Keeping the End in Mind
I recently flipped through an old copy of the book with the understated title, “Successful Large Account Management,” by Miller, Heiman with Tuleja. The opening to the chapter on setting strategic goals is so good and relevant to creating value for customers, I wanted to reprint it here verbatim.
“MIT mathematician Norbett Wiener, whose writings on feedback were the foundations of modern systems analysis, used to distinguish between “know-how” and “know-what.” It was a lot easier, he said, to develop the former than the latter – yet without “know-what,” “know-how” didn’t count. To achieve anything of substance, Wiener said, you had to keep the purpose of your activity in mind. Knowing how to run a machine, a political campaign, or a business enterprise was important, sure. But all the technical or management expertise in the world wouldn’t help you if you forgot what you were running it for.

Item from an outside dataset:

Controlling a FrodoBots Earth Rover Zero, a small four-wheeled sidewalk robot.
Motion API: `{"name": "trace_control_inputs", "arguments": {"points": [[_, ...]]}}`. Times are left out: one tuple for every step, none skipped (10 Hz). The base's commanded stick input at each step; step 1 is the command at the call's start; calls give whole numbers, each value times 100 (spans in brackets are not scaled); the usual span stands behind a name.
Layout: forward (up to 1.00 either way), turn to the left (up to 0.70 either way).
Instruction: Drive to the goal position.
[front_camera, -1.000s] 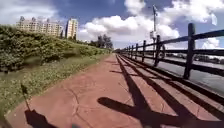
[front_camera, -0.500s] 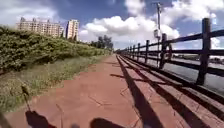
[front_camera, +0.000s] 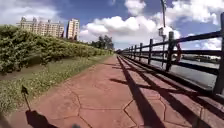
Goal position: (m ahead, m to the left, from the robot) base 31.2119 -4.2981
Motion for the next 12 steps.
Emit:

In a less esoteric arena, Vince Lombardi once made the same point. John Madden has asked the great Green Bay Packers general to define the difference between a good and a bad coach. Lombardi’s response: “It’s knowing what the end result looks like. The poor coaches don’t have a clear picture of the end. The good coaches do.”
What is true in systems theory and football is also true in business. You can have the latest Star Trek production system and the most gut-busting sales force in the world. Neither one will mean anything strategically unless everybody on your account team clearly see the “end result” he or she is working for – other words, unless everyone see where the strategy is going.” – Page 99, Successful Large Account Management; Miller, Heiman with Tuleja, Warner Books, 1991.
The 1st habit of highly effective innovators is to understand their customers end in mind and help them to accomplish it better than the competition.